And I close my notes to the sound of a ringing bell.
I wonder what it is like at your home,
so silent now - that, when I loop my y's
(why did you choose this, why did you pick
her, why didn't you just return home or, better
yet, why did you not leave home, leave
the rest of them to suffer as you have always
done) and dot my i's (bright and filled with love,
a warmth you give away as if you could feel
it—dark and unending, burnt and withered
like the trail of bodies you have left, you still
leave, behind), notes filling my page, my
mind wanders everywhere and nowhere.
In this room, others like me bursting at the
seams, I am sure I am the only one who thinks:
"You are not evil."
Not in this hallowed hall are you allowed to be
human, to be one with more than a single face,
to be the judge, the jury, and the executioner -
only a man who kills with such disregard must be
a monster, no matter the lives he has saved with
his degradation - and so, in this clinical institution,
we watch this criminal, his deeds and misdeeds now
playing for fellow law students and I must write
down not just your actions, your heists, the
deaths you collected along the way, but also—
"Define evil: the lack of remorse in which one
harms another.
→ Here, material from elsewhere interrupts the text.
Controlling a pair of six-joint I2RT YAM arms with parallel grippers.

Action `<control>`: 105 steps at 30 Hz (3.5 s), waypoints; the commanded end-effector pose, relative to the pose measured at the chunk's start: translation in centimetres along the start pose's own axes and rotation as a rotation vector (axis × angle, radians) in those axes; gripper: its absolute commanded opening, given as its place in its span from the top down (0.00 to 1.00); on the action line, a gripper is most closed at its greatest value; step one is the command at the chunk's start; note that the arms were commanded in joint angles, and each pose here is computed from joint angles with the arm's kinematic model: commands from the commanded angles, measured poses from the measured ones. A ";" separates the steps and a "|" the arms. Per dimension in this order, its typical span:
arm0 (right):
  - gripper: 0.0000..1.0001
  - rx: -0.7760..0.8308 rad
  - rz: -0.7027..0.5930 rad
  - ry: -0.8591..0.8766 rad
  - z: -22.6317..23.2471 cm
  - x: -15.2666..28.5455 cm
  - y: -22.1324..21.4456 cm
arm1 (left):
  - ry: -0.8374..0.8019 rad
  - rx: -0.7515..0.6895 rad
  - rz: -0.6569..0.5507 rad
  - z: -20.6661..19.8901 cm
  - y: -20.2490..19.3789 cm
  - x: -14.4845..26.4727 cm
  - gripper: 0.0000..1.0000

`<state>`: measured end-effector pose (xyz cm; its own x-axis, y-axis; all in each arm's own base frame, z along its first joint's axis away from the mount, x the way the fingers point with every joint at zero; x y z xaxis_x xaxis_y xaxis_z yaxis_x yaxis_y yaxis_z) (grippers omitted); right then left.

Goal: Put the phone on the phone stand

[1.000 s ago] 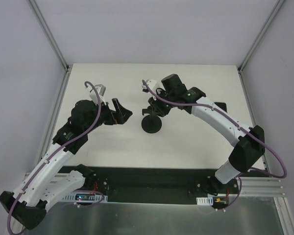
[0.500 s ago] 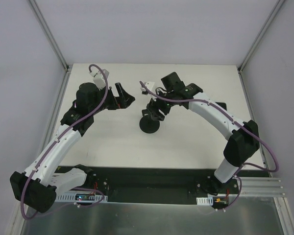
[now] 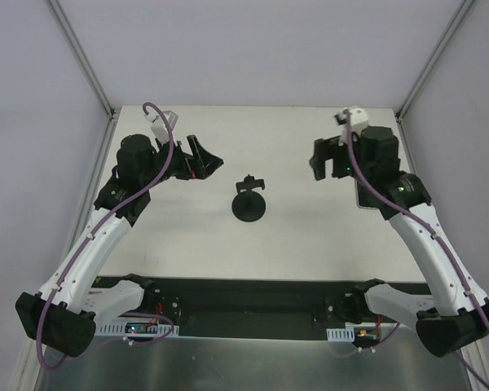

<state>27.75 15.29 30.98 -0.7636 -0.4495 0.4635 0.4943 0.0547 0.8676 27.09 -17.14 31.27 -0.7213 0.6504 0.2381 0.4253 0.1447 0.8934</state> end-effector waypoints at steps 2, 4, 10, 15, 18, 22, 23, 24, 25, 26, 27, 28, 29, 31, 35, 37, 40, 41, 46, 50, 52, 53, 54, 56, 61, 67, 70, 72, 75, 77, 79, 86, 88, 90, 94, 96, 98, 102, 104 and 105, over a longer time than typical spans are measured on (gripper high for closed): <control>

Define good: the lack of malice
one has."
Then, only then, do I look back to you with your
deadly sins written for us to judge and to all,
at once, say guilty; I see you, you criminal on
death row, I see you—I see how you held your
dead mother, your now-dead lover, your sweet
dead son; I see how you pressed your lips to
trembling, elderly hands - hands that reached for
you as you blessed their lives with a hope that even
they, those of gnarled bone and wisdom, had long
forgotten of; I see how you brought your literal
blood money to them, to a large and extended
family of yours, and shared your wealth with them.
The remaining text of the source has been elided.